Dozens of Utah contractors and small business owners gathered at the Silicon Slopes headquarters Nov. 29 for the UDEN Christmas Party. Announced at the event was that UDEN is now Silicon Slopes’ official arm for digital entertainment—an exciting fact, since it represents music creators and SIlicon Slopes connects creatives to industry leaders.

The Utah Digital Entertainment Network is one of many efforts in the state hoping to make Utah a major hub for creative projects, especially those funded by out-of-state stakeholders. It hosts meetings with roundtables, facility tours, product demos, and networking opportunities. UDEN’s site contains news, a calendar of related events from partners and members’ companies, a directory to find and hire Utahans and some other useful features. Their main message is that we have a lot of amazing talent in Utah, with even more potential, and we need to work as a single community to become the creative services destination we all want.

As I read through the education edition of the Silicon Slopes Magazine, it was clear to me that the organization is working exceptionally well at growing STEM-related business in Utah. They’re also doing a pretty good job at getting the industry to improve STEM education. There is a lot we can learn from their initiatives.
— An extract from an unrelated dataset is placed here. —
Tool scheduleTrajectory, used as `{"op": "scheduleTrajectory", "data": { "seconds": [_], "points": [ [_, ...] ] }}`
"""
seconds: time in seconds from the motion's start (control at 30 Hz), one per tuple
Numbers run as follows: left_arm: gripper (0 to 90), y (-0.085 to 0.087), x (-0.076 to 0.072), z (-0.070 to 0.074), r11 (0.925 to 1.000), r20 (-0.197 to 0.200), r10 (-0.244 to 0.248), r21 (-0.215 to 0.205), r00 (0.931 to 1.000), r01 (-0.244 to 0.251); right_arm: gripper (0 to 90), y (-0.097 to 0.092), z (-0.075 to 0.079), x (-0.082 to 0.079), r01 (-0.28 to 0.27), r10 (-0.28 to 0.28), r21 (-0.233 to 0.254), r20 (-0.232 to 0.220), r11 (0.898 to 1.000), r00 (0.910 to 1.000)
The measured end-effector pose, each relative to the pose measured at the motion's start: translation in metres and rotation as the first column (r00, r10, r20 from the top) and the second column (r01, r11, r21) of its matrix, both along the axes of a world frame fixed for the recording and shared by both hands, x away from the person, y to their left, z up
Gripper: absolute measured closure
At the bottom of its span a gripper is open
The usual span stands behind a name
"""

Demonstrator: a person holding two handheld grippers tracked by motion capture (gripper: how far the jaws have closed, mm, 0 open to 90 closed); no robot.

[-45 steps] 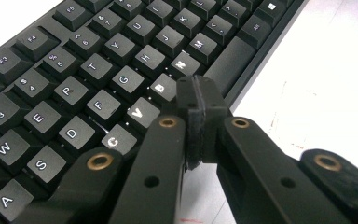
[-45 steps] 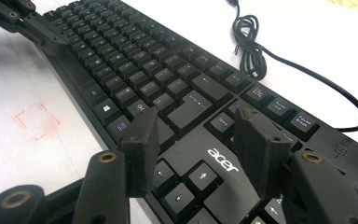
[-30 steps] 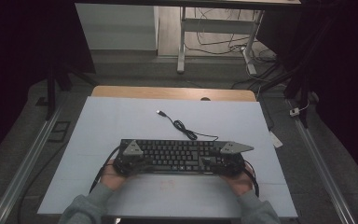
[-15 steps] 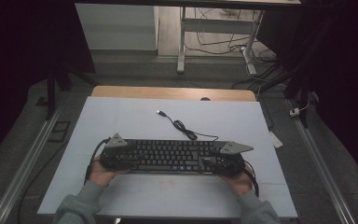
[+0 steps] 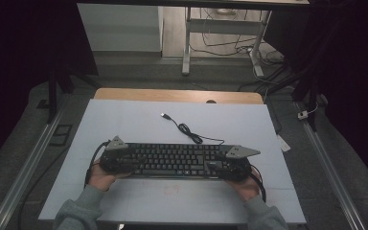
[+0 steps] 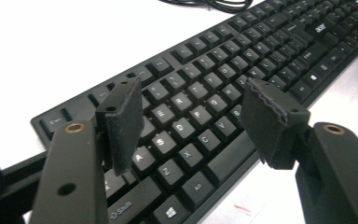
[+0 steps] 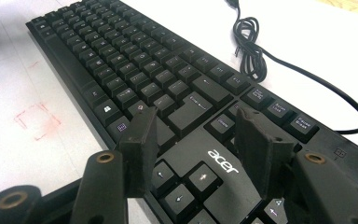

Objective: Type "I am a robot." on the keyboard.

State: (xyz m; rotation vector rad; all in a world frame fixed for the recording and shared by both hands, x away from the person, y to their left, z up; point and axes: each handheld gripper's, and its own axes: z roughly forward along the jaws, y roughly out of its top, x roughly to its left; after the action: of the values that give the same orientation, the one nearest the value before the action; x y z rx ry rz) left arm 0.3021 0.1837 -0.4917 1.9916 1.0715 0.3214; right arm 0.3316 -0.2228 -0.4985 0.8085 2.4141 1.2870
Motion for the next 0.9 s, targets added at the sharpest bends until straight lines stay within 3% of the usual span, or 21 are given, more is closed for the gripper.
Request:
{"op": "scheduleTrajectory", "data": {
  "seconds": [0.43,0.7,0.9],
  "points": [
    [43.0,0.004,0.002,-0.002,0.9989,-0.002,0.038,0.027,0.9993,-0.038,49.2,0.001,-0.001,0.000,0.002,-0.002,-0.006,-0.004,1.000,1.0000],
    [60.8,0.010,0.005,-0.008,0.9963,-0.010,0.053,0.068,0.9985,-0.053,49.2,0.001,-0.002,0.001,0.001,-0.001,-0.013,-0.004,1.000,1.0000],
    [83.4,0.012,0.008,-0.014,0.9938,-0.034,0.039,0.105,0.9987,-0.035,49.1,0.002,-0.003,0.001,-0.004,0.004,-0.012,-0.006,1.000,1.0000]
  ]
}}
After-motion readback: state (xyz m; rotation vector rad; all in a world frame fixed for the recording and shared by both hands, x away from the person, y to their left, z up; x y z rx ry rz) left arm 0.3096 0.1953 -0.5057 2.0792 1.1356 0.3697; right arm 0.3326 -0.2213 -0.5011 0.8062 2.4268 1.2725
Chris Rawle on The Apollo Project

last year, The Apollo Project deeply integrated technology into seven schools in Alpine School District. The project was designed to do away with memorization and focus on the engineering design cycle of “imagine, plan, create, improve, ask, repeat.” The theory is that since information is completely accessible now, and needs are changing constantly, students should learn how to adapt to change and be resilient. The Apollo Project is one of the few academic programs that mention a musical component—GarageBand (the project uses STEAM instead of STEAM, to include the arts). Apart from songs, the elementary students are making 3D models in TinkerCAD, printing 2D vinyl designs, programming apps and robots, and making movies in iMovie. 17 schools are implementing the program this year, with the rest planned to use it in the next two to three years.

One of the main takeaways from The Apollo Project is technology-heavy, project-based learning—a theme that’s present in every initiative mentioned in the magazine.
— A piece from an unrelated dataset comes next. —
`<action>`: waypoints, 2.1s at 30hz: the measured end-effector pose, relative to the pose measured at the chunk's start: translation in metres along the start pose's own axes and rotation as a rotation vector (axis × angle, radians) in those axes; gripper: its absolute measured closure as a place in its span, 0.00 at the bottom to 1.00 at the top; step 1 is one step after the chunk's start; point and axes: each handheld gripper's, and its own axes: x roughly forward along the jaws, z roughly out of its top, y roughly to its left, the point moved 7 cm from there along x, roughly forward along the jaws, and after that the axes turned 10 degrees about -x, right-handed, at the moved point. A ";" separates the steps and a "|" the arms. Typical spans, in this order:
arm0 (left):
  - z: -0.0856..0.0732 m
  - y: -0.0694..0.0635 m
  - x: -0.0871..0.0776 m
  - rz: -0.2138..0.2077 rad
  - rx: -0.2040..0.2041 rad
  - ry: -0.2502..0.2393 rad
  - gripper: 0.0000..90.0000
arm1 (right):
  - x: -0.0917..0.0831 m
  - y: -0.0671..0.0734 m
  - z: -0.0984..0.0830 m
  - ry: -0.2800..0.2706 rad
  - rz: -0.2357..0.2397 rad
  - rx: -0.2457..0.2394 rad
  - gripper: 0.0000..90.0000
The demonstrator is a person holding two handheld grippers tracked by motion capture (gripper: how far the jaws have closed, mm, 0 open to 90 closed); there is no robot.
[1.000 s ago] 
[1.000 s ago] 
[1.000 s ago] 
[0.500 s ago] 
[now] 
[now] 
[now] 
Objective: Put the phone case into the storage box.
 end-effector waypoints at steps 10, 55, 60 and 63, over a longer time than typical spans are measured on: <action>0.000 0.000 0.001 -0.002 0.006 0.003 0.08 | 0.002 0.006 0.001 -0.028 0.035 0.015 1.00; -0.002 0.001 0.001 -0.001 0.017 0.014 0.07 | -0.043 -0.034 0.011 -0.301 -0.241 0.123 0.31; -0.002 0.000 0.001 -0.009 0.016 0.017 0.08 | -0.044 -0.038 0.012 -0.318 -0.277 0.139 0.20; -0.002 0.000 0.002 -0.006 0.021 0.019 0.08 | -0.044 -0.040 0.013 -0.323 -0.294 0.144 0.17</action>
Chris Rawle is the Managing Editor of Silicon Slopes

Carrie Rogers-Whitehead on Tech in Classrooms

The teacher is still the greatest asset in a given classroom. That being said, technology helps to personalize instruction to fit each student in a very efficient manner. While the tech does its job, teachers are fed real-time reports on student progress. With the right curriculum and predictive analytics, teachers are given just the right information to be able to properly educate every individual in a large class.

As with Rawle, Carrie also notes that with an increase in knowledge availability comes a greater need to for critical thinking. Particularly relevant to music is her call for students to “create and share their own [information].” The publication of student creations is a standard that should cover every subject.

Founder/CEO of Digital Respons-Ability

Matt Bingham on Learning in the Workplace

What students learn in college only goes so far. Some students learn enough to be placed in a career, then have to fight the inevitable obsolescence of their skills and knowledge; other students don’t even learn enough in school to get a decent job. Technology moves forward with or without employees. For this reason, learning has to be continuous.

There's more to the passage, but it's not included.